*** Opening of Material for the task ***
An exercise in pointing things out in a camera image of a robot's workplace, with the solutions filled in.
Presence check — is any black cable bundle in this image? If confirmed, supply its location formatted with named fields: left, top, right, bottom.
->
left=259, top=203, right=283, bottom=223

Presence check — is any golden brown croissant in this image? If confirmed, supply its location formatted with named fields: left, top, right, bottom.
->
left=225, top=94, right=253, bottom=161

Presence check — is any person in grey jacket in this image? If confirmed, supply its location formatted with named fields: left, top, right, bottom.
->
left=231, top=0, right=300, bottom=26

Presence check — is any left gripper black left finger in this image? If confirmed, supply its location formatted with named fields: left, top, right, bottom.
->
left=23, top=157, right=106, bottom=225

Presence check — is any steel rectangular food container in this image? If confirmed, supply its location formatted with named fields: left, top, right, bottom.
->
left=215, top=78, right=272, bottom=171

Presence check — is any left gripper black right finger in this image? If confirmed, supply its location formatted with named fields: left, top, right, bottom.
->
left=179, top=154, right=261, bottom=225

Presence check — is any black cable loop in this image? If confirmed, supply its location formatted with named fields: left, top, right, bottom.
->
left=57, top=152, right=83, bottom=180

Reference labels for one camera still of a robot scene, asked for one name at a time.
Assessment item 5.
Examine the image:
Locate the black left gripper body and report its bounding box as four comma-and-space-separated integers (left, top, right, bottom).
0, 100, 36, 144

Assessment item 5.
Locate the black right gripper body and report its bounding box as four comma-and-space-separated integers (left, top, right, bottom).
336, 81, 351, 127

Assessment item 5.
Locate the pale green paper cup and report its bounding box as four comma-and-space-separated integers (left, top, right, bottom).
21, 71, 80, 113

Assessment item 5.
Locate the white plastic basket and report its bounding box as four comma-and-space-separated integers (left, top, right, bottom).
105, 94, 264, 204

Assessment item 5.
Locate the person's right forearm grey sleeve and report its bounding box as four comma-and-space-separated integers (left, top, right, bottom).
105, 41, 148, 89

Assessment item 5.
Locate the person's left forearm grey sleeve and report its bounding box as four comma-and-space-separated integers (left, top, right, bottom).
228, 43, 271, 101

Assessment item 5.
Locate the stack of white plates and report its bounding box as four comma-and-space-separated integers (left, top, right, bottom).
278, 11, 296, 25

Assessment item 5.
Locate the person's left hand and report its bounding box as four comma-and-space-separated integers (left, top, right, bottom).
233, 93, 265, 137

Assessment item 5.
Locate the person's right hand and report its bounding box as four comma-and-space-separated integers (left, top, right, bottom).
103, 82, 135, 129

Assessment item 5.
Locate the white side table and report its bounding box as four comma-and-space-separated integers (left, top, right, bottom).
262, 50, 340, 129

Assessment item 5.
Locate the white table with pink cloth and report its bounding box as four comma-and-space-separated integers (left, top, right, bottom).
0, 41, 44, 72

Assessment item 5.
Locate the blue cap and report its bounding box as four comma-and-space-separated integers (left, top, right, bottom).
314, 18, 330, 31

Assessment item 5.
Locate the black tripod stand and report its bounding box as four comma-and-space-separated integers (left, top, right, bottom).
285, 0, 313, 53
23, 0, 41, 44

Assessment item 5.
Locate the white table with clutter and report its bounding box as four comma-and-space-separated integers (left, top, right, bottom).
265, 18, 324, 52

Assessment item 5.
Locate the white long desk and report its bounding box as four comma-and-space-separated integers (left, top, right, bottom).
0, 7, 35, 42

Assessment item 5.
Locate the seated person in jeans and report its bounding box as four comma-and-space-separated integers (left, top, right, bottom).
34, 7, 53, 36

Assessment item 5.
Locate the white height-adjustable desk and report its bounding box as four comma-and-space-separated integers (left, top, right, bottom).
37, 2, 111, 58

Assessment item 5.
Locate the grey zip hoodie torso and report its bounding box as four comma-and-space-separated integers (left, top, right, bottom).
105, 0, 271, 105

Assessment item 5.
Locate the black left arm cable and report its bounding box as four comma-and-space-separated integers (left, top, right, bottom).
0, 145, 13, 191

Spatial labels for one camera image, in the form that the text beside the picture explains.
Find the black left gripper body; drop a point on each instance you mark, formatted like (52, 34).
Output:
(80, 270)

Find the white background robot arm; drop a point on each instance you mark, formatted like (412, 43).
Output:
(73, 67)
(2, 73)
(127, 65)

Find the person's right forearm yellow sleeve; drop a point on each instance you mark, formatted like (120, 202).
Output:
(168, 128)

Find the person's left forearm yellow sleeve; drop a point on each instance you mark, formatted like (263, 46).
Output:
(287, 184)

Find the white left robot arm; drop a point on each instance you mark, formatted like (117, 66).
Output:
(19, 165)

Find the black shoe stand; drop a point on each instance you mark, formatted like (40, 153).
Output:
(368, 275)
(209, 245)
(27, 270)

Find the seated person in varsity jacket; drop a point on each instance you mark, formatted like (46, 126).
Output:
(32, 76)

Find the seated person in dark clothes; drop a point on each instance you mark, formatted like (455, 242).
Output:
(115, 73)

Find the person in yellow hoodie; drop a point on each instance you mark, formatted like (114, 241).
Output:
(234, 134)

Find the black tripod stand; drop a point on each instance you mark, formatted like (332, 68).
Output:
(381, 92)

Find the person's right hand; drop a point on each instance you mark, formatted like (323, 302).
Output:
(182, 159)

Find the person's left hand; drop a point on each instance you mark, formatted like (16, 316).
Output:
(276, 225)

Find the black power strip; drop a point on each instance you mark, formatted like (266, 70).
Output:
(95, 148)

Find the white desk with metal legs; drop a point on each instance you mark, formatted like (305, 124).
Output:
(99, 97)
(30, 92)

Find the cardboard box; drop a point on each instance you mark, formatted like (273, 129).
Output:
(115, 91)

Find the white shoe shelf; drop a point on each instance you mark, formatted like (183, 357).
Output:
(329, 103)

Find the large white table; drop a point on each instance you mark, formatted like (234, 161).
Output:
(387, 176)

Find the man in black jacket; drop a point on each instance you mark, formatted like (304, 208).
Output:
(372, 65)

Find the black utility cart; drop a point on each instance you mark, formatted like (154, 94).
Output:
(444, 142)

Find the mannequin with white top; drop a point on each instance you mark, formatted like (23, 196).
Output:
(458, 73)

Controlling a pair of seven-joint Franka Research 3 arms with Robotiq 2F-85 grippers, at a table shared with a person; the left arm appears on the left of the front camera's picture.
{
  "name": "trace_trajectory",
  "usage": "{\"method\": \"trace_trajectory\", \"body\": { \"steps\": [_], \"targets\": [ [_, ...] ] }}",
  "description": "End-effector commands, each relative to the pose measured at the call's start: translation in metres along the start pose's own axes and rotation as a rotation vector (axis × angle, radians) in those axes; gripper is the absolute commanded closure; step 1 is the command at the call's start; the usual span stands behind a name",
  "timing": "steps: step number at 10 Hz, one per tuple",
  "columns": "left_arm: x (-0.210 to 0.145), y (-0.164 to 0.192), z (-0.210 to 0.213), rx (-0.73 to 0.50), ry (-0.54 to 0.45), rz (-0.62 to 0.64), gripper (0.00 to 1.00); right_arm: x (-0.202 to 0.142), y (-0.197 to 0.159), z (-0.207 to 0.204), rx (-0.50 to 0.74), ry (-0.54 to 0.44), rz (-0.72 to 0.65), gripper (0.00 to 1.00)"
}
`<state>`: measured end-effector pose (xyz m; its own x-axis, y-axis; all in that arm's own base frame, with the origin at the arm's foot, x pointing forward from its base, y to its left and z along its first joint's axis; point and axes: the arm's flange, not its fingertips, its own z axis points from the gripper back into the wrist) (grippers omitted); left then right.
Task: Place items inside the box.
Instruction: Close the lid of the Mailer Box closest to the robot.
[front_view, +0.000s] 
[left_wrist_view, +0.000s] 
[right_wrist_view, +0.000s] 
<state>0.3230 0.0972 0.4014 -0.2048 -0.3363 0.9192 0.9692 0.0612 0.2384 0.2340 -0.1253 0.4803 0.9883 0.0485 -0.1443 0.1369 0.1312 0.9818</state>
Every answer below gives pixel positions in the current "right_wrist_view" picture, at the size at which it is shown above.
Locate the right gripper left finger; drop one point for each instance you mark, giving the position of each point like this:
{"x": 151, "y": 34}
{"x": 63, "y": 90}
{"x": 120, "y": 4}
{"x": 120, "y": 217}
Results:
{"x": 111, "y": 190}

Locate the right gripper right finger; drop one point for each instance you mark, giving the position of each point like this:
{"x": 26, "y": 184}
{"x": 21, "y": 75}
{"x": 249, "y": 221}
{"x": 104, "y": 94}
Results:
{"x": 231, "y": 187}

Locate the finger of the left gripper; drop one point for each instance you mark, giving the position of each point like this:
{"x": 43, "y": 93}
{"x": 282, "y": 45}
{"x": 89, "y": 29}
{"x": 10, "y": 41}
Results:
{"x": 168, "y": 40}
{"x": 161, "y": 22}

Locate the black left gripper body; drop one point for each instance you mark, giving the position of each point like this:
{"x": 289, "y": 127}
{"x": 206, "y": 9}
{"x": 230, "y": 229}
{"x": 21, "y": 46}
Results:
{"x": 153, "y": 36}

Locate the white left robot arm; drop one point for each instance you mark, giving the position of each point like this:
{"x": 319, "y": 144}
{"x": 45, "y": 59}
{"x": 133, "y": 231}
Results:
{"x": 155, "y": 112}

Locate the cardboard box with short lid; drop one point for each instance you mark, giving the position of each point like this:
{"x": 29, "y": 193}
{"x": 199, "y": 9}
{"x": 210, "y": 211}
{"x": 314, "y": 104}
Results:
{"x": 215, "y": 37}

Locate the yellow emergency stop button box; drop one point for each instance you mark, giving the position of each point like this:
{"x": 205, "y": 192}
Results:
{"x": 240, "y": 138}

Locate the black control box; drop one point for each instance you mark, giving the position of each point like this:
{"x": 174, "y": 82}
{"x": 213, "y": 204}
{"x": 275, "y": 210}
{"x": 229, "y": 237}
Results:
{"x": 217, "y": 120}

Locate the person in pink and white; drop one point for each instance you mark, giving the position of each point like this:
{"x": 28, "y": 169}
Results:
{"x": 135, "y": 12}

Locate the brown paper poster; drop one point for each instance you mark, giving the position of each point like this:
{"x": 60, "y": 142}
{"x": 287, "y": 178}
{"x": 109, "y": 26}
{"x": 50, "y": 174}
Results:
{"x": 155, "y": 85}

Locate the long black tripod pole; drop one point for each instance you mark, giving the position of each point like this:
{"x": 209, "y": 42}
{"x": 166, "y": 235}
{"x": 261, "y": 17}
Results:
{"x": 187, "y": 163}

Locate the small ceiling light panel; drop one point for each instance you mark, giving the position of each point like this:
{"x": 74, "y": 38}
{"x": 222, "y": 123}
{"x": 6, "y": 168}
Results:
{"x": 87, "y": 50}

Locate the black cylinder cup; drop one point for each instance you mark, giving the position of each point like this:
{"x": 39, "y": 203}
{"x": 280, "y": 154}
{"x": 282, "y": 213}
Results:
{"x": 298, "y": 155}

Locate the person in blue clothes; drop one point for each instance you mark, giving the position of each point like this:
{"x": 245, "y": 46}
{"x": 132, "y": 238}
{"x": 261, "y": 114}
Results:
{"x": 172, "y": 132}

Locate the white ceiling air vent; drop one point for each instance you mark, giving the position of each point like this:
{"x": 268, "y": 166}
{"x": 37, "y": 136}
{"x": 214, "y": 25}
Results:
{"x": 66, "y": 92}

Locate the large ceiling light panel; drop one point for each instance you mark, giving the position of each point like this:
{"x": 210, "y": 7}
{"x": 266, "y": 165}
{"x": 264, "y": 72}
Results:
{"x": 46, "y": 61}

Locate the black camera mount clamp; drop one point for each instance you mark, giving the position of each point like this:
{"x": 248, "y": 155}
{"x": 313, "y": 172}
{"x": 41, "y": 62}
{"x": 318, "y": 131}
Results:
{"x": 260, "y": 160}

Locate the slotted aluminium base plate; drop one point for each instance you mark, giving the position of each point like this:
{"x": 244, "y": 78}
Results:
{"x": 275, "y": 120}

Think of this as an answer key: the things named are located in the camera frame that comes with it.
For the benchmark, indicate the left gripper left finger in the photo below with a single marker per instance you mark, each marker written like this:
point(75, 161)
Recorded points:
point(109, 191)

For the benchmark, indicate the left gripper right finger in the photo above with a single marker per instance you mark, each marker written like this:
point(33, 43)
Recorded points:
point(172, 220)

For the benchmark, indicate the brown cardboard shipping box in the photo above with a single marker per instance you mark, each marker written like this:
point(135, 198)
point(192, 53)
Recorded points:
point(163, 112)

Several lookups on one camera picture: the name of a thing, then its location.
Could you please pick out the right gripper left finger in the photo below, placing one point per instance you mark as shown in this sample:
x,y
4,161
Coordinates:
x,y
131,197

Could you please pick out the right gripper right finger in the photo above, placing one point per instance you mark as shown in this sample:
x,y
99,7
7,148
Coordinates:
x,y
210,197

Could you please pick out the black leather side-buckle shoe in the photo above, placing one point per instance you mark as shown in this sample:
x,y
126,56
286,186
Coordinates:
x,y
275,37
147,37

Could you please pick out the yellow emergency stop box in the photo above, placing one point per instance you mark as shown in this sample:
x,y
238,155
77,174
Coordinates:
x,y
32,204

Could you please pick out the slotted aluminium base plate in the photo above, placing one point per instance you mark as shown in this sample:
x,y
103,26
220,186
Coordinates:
*** Close of Material for the task ***
Task:
The answer consists of the lines above that include the word "emergency", each copied exactly.

Answer space:
Locate the yellow emergency stop button box; drop one point for each instance you mark, giving the position of each point like this:
Could you please pick out the yellow emergency stop box in the photo above, placing one point per instance you mark as shown in this sample:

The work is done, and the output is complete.